TASK TO COMPLETE: For every line in the records below that holds "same", make a copy.
****
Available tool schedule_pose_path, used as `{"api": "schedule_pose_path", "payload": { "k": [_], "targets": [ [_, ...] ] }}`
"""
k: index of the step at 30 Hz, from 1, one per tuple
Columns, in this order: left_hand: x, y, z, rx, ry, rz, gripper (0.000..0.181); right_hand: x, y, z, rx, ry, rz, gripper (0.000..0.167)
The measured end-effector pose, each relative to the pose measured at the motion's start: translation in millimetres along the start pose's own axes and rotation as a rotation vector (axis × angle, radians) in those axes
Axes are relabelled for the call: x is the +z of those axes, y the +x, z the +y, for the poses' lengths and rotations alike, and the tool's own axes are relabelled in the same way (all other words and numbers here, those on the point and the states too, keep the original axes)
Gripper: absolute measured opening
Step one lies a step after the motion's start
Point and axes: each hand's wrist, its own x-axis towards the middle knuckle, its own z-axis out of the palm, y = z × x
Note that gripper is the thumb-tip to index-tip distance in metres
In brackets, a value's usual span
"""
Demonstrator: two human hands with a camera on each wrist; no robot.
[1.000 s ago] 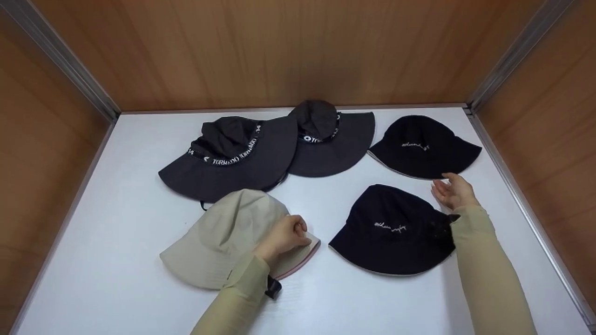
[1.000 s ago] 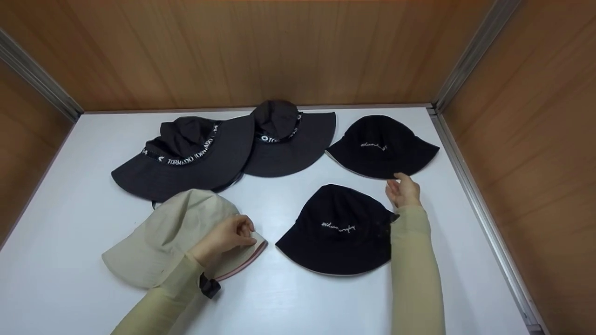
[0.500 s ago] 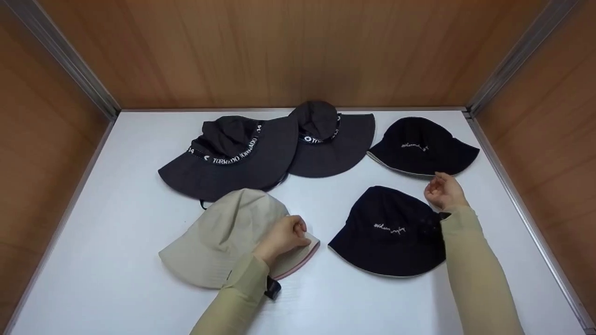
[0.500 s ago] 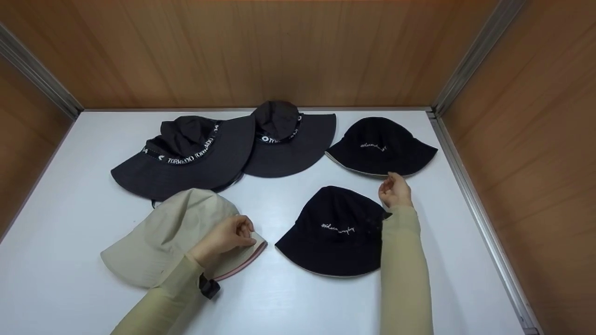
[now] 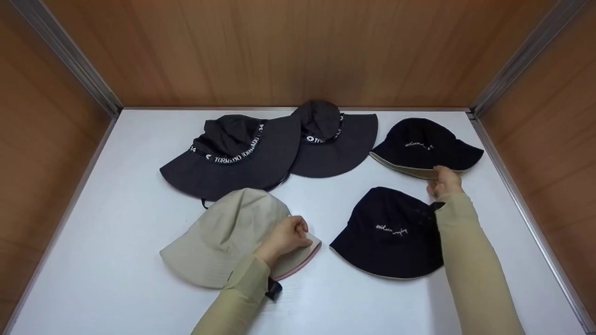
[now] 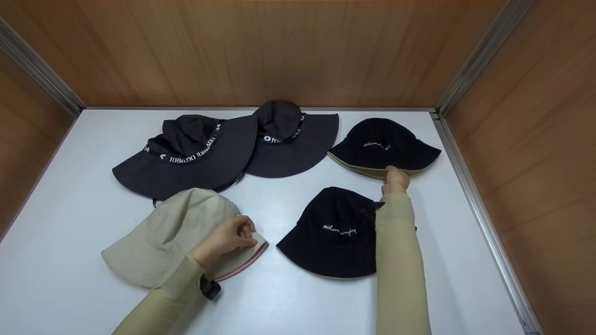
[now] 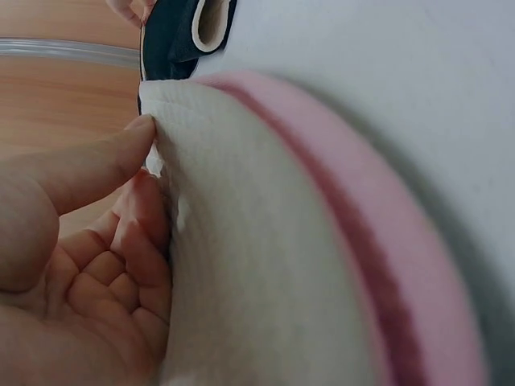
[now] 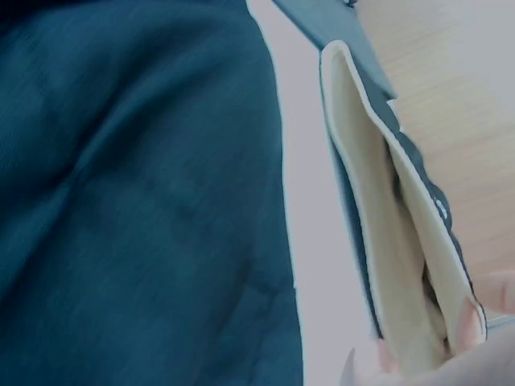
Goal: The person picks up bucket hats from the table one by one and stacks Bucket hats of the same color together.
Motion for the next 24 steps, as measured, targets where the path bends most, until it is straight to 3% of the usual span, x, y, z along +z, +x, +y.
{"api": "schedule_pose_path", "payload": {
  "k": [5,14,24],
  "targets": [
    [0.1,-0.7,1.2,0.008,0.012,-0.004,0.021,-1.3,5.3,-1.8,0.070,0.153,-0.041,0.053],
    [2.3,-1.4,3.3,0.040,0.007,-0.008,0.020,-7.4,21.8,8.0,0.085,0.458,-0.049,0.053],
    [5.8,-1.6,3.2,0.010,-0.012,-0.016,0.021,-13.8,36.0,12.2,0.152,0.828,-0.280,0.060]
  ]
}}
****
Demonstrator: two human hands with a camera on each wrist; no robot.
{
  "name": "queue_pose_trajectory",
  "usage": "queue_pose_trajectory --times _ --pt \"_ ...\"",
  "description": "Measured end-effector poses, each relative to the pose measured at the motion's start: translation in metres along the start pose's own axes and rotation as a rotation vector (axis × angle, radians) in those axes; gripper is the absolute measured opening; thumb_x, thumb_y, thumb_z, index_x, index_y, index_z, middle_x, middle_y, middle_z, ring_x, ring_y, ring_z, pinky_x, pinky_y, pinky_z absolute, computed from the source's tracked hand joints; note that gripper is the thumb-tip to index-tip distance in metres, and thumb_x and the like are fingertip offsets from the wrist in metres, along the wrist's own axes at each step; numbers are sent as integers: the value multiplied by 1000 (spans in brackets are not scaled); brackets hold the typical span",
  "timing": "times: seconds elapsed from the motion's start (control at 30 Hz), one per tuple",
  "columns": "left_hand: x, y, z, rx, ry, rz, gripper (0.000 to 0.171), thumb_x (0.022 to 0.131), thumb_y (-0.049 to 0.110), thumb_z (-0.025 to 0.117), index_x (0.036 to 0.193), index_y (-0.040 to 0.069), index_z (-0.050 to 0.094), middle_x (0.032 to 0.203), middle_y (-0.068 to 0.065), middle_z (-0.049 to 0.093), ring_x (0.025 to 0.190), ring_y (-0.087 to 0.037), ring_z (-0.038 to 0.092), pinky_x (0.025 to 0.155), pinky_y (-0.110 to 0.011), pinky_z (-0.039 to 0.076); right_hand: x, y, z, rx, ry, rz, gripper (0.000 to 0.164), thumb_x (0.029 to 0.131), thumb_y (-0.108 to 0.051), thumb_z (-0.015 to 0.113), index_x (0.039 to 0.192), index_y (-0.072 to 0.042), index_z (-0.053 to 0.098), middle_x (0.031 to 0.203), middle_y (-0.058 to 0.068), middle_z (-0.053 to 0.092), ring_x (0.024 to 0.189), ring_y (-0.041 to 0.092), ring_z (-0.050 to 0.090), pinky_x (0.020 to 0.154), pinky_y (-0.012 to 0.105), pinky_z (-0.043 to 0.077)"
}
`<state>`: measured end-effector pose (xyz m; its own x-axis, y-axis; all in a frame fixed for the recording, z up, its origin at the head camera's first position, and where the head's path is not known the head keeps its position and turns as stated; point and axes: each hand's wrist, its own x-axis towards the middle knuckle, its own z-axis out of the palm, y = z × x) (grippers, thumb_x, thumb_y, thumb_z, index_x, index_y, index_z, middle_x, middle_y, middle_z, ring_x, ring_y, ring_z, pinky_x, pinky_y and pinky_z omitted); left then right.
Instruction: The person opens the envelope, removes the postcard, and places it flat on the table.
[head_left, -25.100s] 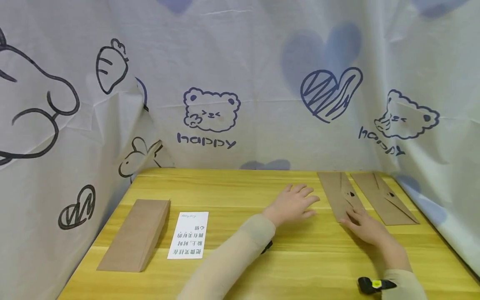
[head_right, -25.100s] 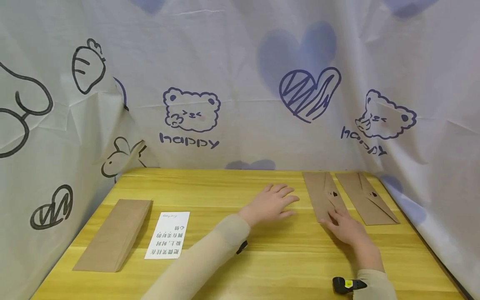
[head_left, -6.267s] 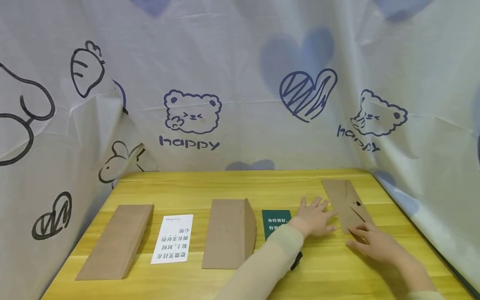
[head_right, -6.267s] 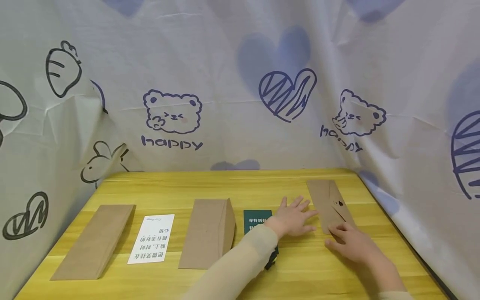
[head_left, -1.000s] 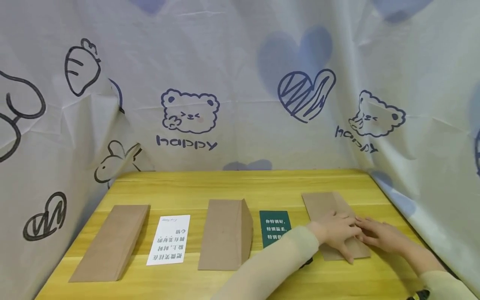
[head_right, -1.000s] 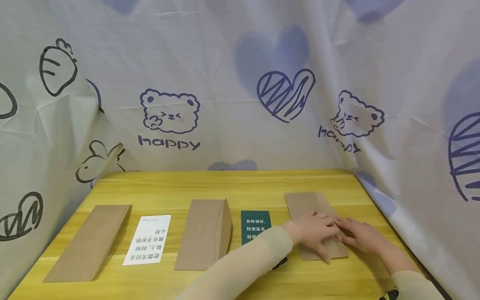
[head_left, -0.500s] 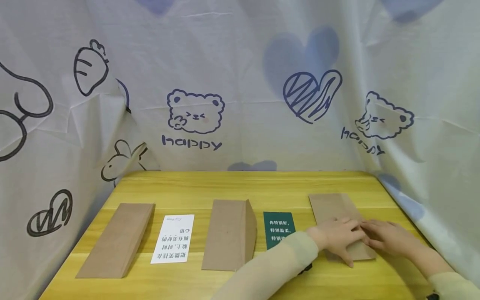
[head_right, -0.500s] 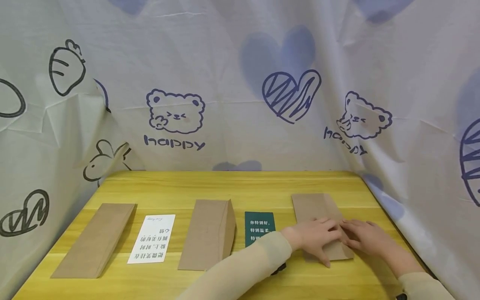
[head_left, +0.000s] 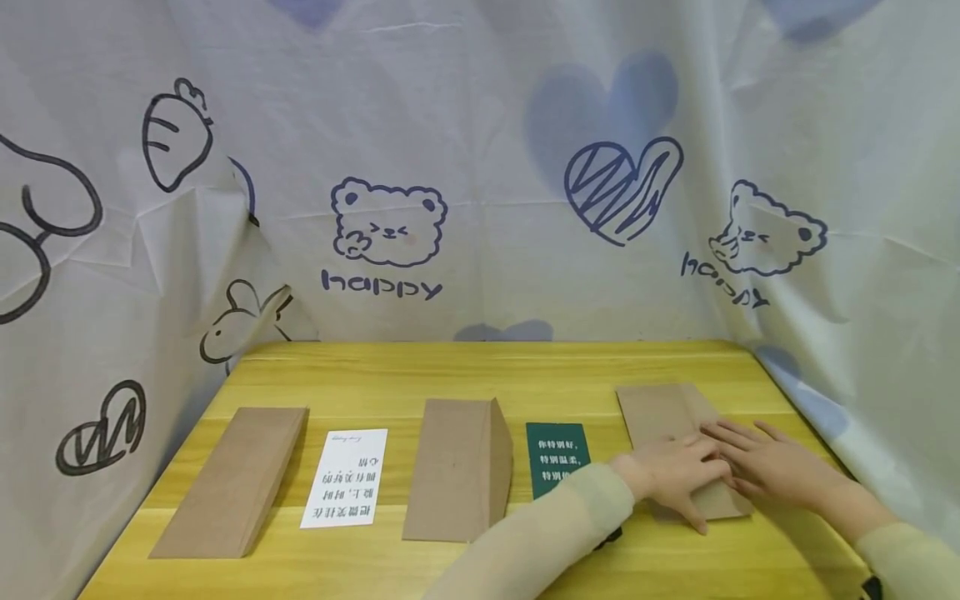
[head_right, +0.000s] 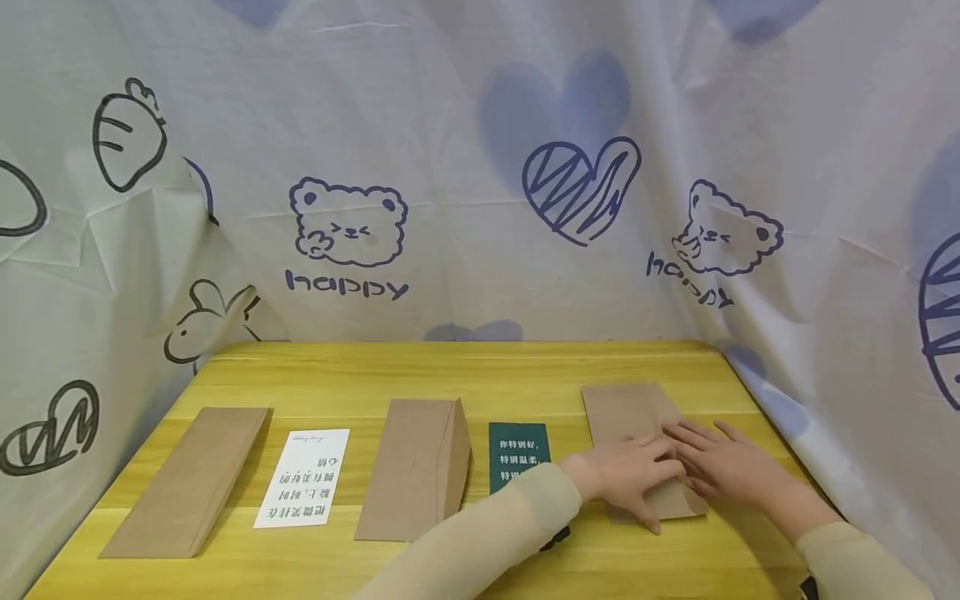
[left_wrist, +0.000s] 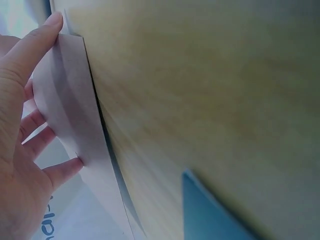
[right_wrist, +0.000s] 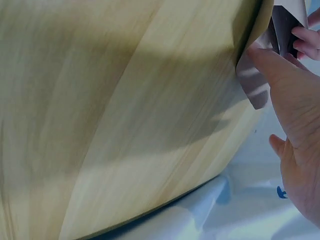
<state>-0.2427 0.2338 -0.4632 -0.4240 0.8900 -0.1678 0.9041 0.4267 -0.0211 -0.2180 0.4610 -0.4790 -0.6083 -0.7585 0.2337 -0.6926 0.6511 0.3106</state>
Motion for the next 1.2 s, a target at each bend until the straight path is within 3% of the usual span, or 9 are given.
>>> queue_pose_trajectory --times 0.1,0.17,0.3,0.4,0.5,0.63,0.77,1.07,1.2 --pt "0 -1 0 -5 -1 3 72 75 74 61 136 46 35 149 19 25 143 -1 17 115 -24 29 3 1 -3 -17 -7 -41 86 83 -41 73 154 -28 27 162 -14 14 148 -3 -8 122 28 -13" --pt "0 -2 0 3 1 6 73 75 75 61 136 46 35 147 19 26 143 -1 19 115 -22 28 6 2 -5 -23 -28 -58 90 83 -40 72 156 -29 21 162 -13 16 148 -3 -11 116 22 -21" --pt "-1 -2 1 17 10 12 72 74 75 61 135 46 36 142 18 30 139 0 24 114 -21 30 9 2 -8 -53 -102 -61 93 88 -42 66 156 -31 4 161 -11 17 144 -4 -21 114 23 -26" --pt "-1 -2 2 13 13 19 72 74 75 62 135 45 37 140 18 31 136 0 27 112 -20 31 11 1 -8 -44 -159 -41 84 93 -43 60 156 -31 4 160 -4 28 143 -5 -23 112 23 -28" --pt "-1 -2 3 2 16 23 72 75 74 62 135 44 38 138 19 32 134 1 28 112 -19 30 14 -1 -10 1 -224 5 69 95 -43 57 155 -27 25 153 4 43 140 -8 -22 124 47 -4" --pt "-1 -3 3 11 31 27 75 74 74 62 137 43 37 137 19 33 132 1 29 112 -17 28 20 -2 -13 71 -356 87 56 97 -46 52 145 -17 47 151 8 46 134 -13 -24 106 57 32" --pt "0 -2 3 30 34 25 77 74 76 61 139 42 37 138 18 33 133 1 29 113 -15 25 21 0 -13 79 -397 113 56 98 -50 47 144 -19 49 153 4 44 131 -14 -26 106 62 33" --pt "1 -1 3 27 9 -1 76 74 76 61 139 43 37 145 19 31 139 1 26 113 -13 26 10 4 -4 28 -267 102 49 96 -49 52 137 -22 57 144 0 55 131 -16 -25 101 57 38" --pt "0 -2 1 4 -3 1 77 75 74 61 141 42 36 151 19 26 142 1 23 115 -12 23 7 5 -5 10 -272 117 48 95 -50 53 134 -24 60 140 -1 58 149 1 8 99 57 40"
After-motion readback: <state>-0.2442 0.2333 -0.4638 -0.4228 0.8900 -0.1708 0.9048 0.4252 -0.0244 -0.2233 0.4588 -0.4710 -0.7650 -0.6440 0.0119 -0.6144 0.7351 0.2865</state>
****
ANSWER BELOW:
Axes are relabelled for the call: x is the +z of those axes, y the +x, z the +y, for the poses' lengths and rotations alike, and the tool's own axes are relabelled in the same way (all other words and numbers here, those on the point and the states too, keep the original axes)
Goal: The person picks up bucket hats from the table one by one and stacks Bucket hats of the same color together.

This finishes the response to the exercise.